Initial and Continuing Competence in Education and Practice: Why Should It Be Mandatory?
August 10, 2001
Letter to the Editor 2 by Dunn in response to Assuring Continued Competence - Policy Questions and Approaches: How Should the Profession Respond? By Susan Whittaker, MSN, RN; Winifred Carson; Mary C. Smolenski, EdD, RN, CS, FNP (June 30, 2000)
Dear Editor:
Authors Whittaker, Carson and Smolenski (Assuring Continued Competence - Policy Questions and Approaches: How Should the Profession Respond?) deserve kudos for their informative overview addressing one of nursing's most recalcitrant issues, continuing competence in nursing practice. How does nursing need to respond to this challenge? Nursing needs to respond with one mind-with collectivity.

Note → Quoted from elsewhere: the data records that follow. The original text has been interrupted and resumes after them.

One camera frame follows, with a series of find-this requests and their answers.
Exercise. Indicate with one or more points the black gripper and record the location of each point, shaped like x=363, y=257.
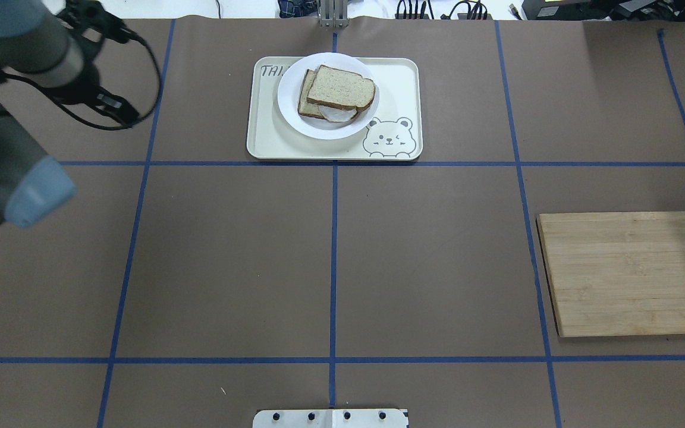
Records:
x=79, y=87

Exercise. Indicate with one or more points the white round plate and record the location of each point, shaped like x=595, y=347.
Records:
x=289, y=88

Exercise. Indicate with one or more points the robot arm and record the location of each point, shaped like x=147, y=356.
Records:
x=55, y=54

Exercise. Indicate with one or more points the bottom bread slice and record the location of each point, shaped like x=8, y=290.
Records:
x=306, y=108

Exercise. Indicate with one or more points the bread slice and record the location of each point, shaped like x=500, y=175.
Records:
x=306, y=108
x=341, y=89

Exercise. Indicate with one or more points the top bread slice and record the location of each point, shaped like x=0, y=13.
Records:
x=341, y=89

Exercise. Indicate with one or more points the cream bear serving tray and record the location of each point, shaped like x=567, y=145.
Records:
x=394, y=134

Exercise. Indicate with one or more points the bamboo cutting board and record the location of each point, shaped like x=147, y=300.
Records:
x=615, y=273

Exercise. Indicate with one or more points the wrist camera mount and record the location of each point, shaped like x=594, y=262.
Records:
x=81, y=16

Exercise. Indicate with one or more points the aluminium frame post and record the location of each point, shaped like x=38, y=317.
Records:
x=333, y=13

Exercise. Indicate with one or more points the white camera mast base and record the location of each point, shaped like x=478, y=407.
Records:
x=356, y=417

Whittaker, Carson and Smolenski report on the work of a variety of continuing competency stakeholder-groups, including the work of several influential nursing entities. The American Nurses Association, along with its suborganizations, the American Academy of Nursing and the American Nurses Credentialing Center, clearly offer significant policy leadership as nursing struggles with this thorny issue of competence. While collectively, nursing has an ultimate focus on the public's health, not all nursing groups concerned about continuing competence have the same immediate raison être. Therefore, it is especially critical that all nursing entities involved with continuing competency draft a unified, collective policy response reflective of nursing practice and protective of the public's health. With the ambiguities surrounding continuing competency and the multitude of disparate views on the issue, nursing's collective vision may well provide the only glue holding policy formulation together.
Who better to speak with the public about its health than nursing! Yet, nursing's history is one of divisiveness and governance by others (Wuest, 1999). If nursing does not make its own collective response to issues of nursing competency, history shows that others will respond for us.

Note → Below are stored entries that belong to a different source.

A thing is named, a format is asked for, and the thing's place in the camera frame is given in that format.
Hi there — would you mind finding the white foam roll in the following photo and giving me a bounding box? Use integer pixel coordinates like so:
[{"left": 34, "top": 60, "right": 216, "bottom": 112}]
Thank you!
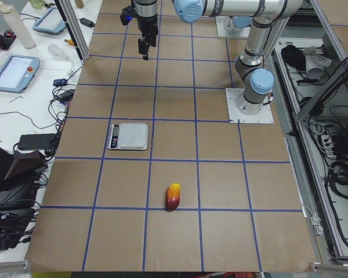
[{"left": 0, "top": 1, "right": 36, "bottom": 49}]

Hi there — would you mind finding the far teach pendant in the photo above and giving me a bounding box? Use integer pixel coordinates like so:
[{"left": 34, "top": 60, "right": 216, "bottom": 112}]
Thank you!
[{"left": 32, "top": 7, "right": 66, "bottom": 35}]

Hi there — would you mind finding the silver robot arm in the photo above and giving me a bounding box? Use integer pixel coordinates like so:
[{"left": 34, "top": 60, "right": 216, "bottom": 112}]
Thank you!
[{"left": 120, "top": 0, "right": 302, "bottom": 116}]

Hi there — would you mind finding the black power adapter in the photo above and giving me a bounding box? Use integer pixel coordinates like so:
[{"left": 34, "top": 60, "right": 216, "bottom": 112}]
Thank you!
[{"left": 79, "top": 17, "right": 95, "bottom": 28}]

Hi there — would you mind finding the crumpled grey cloth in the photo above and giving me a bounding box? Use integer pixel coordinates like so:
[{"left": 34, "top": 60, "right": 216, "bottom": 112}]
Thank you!
[{"left": 303, "top": 46, "right": 332, "bottom": 81}]

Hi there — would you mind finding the black power brick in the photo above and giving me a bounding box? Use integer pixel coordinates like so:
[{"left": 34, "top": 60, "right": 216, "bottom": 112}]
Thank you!
[{"left": 17, "top": 133, "right": 56, "bottom": 151}]

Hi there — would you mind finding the small blue box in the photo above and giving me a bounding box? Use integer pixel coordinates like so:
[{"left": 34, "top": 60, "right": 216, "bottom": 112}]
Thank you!
[{"left": 53, "top": 79, "right": 67, "bottom": 87}]

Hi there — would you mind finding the near teach pendant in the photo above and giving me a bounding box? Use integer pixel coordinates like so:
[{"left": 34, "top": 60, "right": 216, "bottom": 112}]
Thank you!
[{"left": 0, "top": 54, "right": 40, "bottom": 93}]

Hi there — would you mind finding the aluminium frame post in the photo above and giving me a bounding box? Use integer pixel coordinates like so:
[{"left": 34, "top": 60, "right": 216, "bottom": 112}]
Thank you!
[{"left": 55, "top": 0, "right": 90, "bottom": 61}]

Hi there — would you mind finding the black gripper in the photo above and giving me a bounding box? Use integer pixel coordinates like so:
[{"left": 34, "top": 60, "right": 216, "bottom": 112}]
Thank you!
[{"left": 121, "top": 0, "right": 158, "bottom": 60}]

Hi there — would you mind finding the white power strip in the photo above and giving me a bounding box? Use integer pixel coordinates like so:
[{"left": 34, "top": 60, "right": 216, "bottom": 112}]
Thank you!
[{"left": 318, "top": 131, "right": 336, "bottom": 159}]

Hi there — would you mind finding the red yellow mango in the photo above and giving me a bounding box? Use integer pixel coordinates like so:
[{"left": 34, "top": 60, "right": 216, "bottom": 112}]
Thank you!
[{"left": 165, "top": 183, "right": 181, "bottom": 211}]

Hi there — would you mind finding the silver digital kitchen scale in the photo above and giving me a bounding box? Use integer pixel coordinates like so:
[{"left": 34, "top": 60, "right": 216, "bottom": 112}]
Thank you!
[{"left": 106, "top": 123, "right": 148, "bottom": 151}]

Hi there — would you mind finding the teach pendant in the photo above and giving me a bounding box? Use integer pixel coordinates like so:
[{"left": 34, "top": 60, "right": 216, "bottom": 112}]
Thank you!
[
  {"left": 32, "top": 7, "right": 66, "bottom": 35},
  {"left": 0, "top": 54, "right": 40, "bottom": 93}
]

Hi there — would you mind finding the brass cylindrical fitting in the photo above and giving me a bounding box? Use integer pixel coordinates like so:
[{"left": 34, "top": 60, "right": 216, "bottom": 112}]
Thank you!
[{"left": 64, "top": 39, "right": 75, "bottom": 46}]

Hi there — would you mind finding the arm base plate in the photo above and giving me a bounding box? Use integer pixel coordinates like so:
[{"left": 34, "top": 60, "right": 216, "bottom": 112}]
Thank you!
[
  {"left": 225, "top": 88, "right": 274, "bottom": 125},
  {"left": 216, "top": 16, "right": 252, "bottom": 39}
]

A caveat: Whether accurate or not, in eras past, collective nursing endeavors brought accusations of turf guarding and professional insularity. Professional insularity is not being suggested here. Policy formulation related to nursing competency measures must utilize a cross- disciplinary model that demonstrates nursing's understanding that the public is best served when policy formulation has been an inclusive and collaborative process across all stakeholders (Edwards, 1997).
Barbara J. Dunn, RN, MSN
Armstrong Atlantic State University
Savannah, GA 31419-1997
ReferencesEdwards, J. B. (1997). Collaboration between medical and nursing education in community-based settings. In J. C. McCloskey & H. K. Grace (Eds.). Current Issues in Nursing. (5th ed.) (pp. 537-544). St. Louis, MO: Mosby.
Wuest, J. (1999). Professionalism and the evolution of nursing as a discipline: A feminist perspective. In J. W. Kenney (Ed.). Philosophical and Theoretical Perspectives for Advanced Nursing Practice. (4th ed.) (pp. 53-65). Boston, MA: Jones and Bartlett.